◆ **TASK TO CARRY OUT**: Give the number of lines in the records that include the word "asked", and nothing besides.

Stored dataset items
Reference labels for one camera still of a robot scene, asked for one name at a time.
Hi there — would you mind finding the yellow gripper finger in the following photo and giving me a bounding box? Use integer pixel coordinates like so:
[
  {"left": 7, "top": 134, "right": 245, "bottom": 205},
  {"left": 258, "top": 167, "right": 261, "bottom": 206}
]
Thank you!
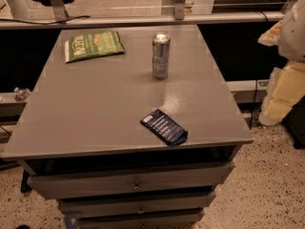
==
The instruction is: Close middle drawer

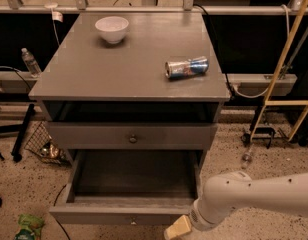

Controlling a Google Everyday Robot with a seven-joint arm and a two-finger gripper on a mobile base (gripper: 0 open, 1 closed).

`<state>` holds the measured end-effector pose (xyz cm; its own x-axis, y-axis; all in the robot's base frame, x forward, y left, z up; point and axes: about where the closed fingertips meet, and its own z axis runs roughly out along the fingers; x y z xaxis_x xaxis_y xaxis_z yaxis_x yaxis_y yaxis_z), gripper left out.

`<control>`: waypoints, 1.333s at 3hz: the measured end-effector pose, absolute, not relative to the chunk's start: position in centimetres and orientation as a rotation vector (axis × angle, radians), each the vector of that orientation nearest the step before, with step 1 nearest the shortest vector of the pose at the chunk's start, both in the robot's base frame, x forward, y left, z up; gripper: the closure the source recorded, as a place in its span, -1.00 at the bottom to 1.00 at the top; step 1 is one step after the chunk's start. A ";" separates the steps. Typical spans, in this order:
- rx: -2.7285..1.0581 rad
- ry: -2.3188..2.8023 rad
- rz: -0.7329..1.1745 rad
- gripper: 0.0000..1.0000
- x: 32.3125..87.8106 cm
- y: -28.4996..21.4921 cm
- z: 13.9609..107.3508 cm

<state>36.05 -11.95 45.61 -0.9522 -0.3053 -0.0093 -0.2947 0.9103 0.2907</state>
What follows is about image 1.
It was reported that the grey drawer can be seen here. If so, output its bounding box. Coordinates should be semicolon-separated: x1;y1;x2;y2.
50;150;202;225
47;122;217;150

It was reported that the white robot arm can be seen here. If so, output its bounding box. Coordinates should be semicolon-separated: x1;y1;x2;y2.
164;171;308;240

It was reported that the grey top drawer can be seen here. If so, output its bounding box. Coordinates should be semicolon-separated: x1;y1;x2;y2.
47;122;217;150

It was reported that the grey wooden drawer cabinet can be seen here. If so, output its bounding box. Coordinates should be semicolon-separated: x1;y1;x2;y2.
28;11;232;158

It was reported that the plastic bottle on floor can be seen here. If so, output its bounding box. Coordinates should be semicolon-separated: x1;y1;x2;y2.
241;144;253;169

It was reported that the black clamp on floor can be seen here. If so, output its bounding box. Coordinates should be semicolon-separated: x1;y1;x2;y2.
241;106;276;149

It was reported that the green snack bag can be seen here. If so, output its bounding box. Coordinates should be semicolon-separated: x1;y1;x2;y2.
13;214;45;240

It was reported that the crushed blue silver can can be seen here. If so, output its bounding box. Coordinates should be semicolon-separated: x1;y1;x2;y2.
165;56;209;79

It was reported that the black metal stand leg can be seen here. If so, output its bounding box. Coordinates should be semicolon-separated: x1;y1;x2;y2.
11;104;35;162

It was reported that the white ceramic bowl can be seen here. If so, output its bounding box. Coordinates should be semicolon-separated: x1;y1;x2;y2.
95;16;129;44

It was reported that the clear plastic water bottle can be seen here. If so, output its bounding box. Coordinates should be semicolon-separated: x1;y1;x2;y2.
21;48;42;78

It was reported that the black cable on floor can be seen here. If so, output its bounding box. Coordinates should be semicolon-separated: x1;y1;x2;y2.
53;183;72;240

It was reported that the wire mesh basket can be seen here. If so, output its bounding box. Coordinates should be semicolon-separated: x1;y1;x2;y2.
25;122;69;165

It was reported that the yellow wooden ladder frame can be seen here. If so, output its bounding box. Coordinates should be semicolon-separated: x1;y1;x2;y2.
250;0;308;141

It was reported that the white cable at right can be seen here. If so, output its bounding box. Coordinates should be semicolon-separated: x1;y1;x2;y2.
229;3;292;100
* * *
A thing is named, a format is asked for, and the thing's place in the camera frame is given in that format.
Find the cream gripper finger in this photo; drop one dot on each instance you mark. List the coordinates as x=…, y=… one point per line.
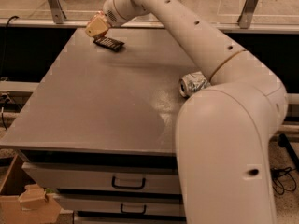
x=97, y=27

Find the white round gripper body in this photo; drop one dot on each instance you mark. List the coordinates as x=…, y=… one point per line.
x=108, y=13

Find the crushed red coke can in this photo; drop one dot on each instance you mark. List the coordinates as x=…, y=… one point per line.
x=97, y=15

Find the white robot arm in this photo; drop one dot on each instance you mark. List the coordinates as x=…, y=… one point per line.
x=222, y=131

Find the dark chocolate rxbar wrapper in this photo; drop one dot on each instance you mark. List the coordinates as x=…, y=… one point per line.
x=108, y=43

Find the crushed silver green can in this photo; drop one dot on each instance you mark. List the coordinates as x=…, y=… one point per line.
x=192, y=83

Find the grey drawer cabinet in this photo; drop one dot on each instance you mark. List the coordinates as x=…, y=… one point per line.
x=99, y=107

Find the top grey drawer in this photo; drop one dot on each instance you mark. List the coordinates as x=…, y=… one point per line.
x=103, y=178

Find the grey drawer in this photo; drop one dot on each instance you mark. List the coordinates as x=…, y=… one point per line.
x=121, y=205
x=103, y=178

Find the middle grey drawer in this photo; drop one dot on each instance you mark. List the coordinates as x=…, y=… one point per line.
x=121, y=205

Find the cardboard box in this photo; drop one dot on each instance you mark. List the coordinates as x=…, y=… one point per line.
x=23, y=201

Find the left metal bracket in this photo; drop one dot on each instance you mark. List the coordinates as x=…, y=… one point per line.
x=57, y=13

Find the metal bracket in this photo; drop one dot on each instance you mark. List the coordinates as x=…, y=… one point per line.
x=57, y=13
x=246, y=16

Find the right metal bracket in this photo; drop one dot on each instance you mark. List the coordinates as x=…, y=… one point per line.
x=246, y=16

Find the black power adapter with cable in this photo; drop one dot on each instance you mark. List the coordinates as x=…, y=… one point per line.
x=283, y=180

◆ **TASK SOLUTION**: 2